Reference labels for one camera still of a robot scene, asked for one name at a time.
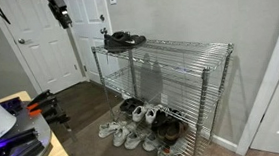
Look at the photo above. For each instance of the black sneaker with white swoosh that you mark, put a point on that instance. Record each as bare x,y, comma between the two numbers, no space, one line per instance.
126,44

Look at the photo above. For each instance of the dark sandal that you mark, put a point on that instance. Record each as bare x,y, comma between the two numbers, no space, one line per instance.
130,105

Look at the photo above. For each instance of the black slip-on shoe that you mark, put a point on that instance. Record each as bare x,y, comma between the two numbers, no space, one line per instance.
159,120

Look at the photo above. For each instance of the white panel door with deadbolt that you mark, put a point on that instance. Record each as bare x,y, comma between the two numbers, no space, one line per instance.
94,54

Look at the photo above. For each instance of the brown leather shoe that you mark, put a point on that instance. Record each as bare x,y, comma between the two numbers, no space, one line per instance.
172,132

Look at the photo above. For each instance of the metal deadbolt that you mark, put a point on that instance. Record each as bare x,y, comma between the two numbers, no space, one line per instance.
102,17

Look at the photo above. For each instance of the white sneaker orange insole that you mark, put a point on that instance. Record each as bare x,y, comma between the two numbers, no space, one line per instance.
168,152

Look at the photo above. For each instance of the white baseboard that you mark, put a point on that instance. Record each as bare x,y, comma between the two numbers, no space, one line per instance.
223,142

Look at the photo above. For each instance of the round silver door knob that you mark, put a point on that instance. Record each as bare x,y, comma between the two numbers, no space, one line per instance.
21,41

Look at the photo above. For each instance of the black camera on pole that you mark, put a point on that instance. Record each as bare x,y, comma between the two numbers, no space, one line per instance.
59,10

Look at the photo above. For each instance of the grey round base plate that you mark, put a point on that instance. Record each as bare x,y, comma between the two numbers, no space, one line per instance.
32,123

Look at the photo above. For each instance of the white door frame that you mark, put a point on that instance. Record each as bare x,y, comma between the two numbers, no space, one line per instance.
264,88

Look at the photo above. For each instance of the small black bracket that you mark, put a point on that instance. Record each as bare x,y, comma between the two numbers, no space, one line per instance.
11,105

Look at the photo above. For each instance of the short black aluminium rail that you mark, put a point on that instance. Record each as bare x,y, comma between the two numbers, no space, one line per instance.
14,139
....................
AIM OF THE TASK
Each line from the one with "Look at the photo above. For each instance of the brown" through the end of the records above should be written out exactly. No other line should appear.

RESULT OF THIS EXERCISE
Look at the photo above. For each instance of the brown leather shoe that you mark, put a point on that instance. Record each as bare x,y, comma between the two numbers, no space, one line per instance.
172,132

Look at the photo above. For each instance of the metal deadbolt that you mark, put a point on that instance. Record each as bare x,y, comma between the two numbers, no space, one line per instance.
102,17

Look at the photo above. For each instance of the white sneaker orange insole that you mark, put a point on that instance. Record each as bare x,y, comma between the two numbers, no space, one line per instance.
168,152

Look at the photo above. For each instance of the white baseboard that you mark, put a point on that instance. Record each as bare x,y, comma between the two numbers, no space, one line per instance.
223,142

Look at the photo above. For each instance of the round silver door knob that you mark, put a point on that instance. Record each as bare x,y, comma between the two numbers, no space, one line per instance.
21,41

Look at the photo above. For each instance of the black camera on pole that you mark, put a point on that instance. Record each as bare x,y, comma between the two numbers, no space, one line per instance.
59,10

Look at the photo above. For each instance of the grey round base plate that you mark, put a point on that instance. Record each as bare x,y, comma between the two numbers, no space, one line per instance.
32,123

Look at the photo above. For each instance of the white door frame that you mark, put a point on that instance. Record each as bare x,y, comma between the two numbers, no space, one line per instance.
264,88

Look at the photo above. For each instance of the small black bracket that you mark, put a point on that instance. Record each as bare x,y, comma between the two numbers, no space, one line per instance.
11,105

Look at the photo above. For each instance of the short black aluminium rail that you mark, put a point on that instance. Record each as bare x,y, comma between the two numbers, no space, one line per instance.
14,139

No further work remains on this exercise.